In 1854, an institution “Samjjyoti bidhayini Sahrit Samiti” was formed mainly for the purpose of eradication of superstition and social welfare. First Debendranath Tagore and then Akshay Kumar Dutt were elected its president and editor respectively. The objectives of this organisation included introduction of women's education, introduction of remarriage of Hindu widows, abolition of child marriage and prevention of polygamy. He joined hand with Debendranath regarding against the forcible conversion of Hindus to Christianity by the Christian clergy. He wrote on the page of Tattvabodhini against the oppression of the Nilakars and the cruel oppression of the zamindars. There were mainly two features of the thought process of Brahmo Samaj. One is devotionalism, the other is rationalism. Akshay Kumar has mainly highlighted this rational aspect of Rammahan's life philosophy.

== Works ==
In his books Judgment on the Relation of Human Nature to Exterior (Part I, 1851 AD; Part II, 1853 AD) and Religion (1856 AD), he has given a very systematic and rational discussion. Although the first book is based on George Coomb's book, Constitution of Man, it is not an exact translation. The second book is based on various English texts. The terminology he has created in Bengal using the English word in the first text is intriguing and valuable in terms of the construction of public and private terminology at the present time.
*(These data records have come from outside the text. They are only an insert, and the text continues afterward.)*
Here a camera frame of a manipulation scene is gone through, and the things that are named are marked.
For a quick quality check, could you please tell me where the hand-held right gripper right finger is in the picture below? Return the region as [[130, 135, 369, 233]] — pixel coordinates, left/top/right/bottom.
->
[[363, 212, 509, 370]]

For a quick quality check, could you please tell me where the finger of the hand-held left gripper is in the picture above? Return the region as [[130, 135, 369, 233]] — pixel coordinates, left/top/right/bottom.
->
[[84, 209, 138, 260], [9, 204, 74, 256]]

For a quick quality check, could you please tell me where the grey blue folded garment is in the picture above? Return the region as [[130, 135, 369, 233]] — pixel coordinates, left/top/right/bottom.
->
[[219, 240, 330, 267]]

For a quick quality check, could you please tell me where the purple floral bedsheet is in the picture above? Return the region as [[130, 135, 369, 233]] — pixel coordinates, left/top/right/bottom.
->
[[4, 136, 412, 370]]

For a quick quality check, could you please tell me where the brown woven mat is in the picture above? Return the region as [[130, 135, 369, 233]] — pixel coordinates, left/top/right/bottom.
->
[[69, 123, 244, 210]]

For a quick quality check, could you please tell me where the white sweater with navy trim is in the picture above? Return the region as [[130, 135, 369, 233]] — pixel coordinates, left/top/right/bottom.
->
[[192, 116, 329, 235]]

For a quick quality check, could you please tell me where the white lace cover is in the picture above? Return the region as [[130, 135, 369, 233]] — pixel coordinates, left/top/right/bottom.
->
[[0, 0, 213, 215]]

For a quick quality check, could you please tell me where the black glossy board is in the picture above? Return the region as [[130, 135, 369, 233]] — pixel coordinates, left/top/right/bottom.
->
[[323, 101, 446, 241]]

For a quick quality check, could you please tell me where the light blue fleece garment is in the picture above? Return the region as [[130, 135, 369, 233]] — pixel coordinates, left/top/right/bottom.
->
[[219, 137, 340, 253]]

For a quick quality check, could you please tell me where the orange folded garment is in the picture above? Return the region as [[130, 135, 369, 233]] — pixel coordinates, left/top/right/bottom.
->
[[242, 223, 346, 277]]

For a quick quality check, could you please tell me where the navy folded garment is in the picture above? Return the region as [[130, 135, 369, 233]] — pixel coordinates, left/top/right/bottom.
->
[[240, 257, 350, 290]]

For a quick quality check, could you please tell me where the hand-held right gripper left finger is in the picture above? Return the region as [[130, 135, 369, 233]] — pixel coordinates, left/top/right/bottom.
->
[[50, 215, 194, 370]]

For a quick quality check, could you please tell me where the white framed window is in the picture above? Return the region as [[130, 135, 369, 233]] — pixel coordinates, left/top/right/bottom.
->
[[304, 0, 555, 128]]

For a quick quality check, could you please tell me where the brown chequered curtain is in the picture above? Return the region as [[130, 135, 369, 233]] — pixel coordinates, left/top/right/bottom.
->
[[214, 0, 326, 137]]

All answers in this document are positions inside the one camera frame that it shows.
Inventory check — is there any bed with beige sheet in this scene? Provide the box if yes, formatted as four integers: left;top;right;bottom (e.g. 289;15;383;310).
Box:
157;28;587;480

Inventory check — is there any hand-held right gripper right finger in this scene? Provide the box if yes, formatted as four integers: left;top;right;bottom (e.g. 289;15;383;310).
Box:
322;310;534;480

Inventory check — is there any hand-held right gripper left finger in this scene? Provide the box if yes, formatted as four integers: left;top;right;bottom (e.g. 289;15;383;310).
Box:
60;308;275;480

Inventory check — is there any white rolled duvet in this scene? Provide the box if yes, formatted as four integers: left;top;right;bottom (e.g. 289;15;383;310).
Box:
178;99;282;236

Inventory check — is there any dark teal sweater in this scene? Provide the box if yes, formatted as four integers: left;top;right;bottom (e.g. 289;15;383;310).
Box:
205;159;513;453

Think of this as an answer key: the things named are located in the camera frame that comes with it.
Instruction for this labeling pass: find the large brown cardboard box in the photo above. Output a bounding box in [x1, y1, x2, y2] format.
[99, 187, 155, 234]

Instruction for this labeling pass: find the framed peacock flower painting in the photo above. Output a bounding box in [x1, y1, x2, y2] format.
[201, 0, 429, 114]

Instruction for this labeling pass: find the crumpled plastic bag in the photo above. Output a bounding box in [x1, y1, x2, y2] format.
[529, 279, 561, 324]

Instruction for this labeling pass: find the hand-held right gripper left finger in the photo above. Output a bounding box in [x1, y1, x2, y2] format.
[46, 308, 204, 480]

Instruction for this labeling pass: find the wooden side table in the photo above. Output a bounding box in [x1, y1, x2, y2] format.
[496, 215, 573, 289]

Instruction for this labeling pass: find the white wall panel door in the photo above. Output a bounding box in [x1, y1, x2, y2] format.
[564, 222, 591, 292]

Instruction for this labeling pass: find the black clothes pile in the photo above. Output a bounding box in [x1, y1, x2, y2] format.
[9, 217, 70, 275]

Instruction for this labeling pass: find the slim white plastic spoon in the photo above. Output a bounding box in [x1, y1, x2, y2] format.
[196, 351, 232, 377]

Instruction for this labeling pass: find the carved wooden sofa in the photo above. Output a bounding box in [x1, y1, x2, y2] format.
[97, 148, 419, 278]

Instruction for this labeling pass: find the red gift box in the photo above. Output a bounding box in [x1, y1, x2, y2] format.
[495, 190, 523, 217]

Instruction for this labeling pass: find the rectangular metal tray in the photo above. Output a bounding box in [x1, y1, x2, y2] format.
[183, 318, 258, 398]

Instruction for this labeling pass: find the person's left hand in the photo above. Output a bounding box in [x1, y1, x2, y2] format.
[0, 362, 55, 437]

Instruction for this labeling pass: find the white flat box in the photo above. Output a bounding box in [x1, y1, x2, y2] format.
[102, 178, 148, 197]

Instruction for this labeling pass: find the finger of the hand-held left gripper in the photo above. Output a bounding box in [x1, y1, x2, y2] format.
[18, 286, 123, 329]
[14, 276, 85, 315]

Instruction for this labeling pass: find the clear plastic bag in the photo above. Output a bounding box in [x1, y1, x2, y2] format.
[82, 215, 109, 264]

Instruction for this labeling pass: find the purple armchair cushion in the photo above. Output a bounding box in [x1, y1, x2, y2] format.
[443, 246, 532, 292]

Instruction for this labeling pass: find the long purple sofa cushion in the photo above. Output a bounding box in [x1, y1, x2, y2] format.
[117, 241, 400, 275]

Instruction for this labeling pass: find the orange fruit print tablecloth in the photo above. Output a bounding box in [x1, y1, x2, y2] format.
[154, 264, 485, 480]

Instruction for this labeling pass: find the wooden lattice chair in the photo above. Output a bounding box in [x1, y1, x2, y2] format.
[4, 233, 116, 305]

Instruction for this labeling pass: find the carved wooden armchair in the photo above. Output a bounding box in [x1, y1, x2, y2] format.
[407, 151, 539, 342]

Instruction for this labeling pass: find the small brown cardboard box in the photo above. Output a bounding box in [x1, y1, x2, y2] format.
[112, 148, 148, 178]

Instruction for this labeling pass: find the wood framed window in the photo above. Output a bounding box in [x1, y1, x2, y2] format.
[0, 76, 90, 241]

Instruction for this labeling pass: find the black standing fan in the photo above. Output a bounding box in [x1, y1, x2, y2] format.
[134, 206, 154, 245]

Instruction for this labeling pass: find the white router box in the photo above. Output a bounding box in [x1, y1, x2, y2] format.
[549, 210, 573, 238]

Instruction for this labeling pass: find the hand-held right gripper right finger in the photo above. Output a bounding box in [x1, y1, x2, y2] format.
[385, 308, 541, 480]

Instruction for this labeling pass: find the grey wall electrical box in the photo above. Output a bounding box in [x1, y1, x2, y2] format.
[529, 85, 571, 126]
His Charupath (Part I, 1853 AD; Part II, 1854 AD; Part III, 1859 AD) brought an epoch in the field of early childhood education.

His most famous work is the Indian Scholarly Worship (Part I, 160 AD; Part II, 163 AD). This is the first successful attempt to write such a book in Bengali. Although the book is based primarily on Horace Heyman Wilson's Sketch of the Religious Sects of the Hindus, published in the sixteenth and seventeenth volumes of Asiatic Research, it also contains much of Akshay Kumar's basic research. The Voyage and Trade Expansion of His Ancient Hindus (published in 1901 after the death of the author and edited by his son Rajininath Dutt) is one such basic research book.

His other books include the Lecture of the Third Annual Meeting in Memory of Mr. David Hare (1845 AD); Advice to Steam Riders (1855 AD); Notable are the proposals for the development of religion (1855 AD) and the study of physics (1856 AD).

== Family ==
The renowned Bengali poet Satyendranath Dutta was the grandson of Akshay Kumar Dutta.